Prompt:
Recreate the entire listing that appears below, exactly.

Input data:
··········

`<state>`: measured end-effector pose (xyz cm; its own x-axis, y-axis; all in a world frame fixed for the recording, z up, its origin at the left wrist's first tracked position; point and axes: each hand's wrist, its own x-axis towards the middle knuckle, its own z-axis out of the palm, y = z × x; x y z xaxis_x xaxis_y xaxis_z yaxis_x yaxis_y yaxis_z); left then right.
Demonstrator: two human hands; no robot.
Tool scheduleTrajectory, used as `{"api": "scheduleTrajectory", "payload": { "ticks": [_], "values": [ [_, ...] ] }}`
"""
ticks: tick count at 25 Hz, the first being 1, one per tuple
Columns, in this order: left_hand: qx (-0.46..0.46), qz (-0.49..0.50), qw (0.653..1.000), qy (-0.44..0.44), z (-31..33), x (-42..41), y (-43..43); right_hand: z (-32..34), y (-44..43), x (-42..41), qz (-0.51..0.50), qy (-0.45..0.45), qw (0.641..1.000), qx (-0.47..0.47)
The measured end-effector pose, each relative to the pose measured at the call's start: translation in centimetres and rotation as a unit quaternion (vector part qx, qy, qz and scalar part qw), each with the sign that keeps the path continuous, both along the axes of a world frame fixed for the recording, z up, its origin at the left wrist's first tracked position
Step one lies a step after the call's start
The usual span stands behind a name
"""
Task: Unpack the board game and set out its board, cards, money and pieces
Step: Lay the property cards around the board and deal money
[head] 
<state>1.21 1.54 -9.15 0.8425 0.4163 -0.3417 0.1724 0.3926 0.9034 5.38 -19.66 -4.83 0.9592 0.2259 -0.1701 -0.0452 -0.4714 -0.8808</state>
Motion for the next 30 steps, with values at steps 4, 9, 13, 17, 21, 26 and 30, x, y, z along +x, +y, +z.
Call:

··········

Exercise answer:
`<state>`: measured end-effector pose (xyz cm; its own x-axis, y-axis; all in a world frame fixed for the recording, z up, its origin at the left wrist's first tracked position; point and axes: each hand's wrist, its own x-axis towards the middle knuckle, its own z-axis out of the palm, y = z × x; x y z xaxis_x xaxis_y xaxis_z yaxis_x yaxis_y yaxis_z); left then right.
Demonstrator: two human hands; no robot.
Tool scheduleTrajectory, used as `{"api": "scheduleTrajectory", "payload": { "ticks": [_], "values": [ [_, ...] ] }}`
"""
ticks: tick count at 25 Hz, the first being 1, one per tuple
Columns, in this order: left_hand: qx (-0.46..0.46), qz (-0.49..0.50), qw (0.653..1.000), qy (-0.44..0.44), z (-31..33), x (-42..41), y (-43..43); right_hand: z (-32..34), y (-44..43), x (-42..41), qz (-0.51..0.50), qy (-0.45..0.45), qw (0.641..1.000), qx (-0.47..0.47)
The measured end-effector pose, each relative to the pose measured at the call's start: translation in centimetres and rotation as a unit quaternion (vector part qx, qy, qz and scalar part qw), each with the sign that keeps the path continuous, both along the axes of a world frame fixed for the recording, z up, its origin at the left wrist's first tracked position
Step one lies a step after the call's start
The usual span stands behind a name
"""
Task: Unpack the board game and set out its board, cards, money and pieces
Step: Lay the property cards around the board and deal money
[head] 
<state>1.21 1.54 -9.15 0.8425 0.4163 -0.3417 0.1724 0.3926 0.9034 5.38 -19.66 -4.83 0.9592 0.2259 -0.1701 -0.0452 -0.4714 -0.8808</state>
Motion for the next 30 steps, with values at steps 4, 9, 13, 17, 21, 26 and 30, x, y, z along +x, +y, +z.
Call:

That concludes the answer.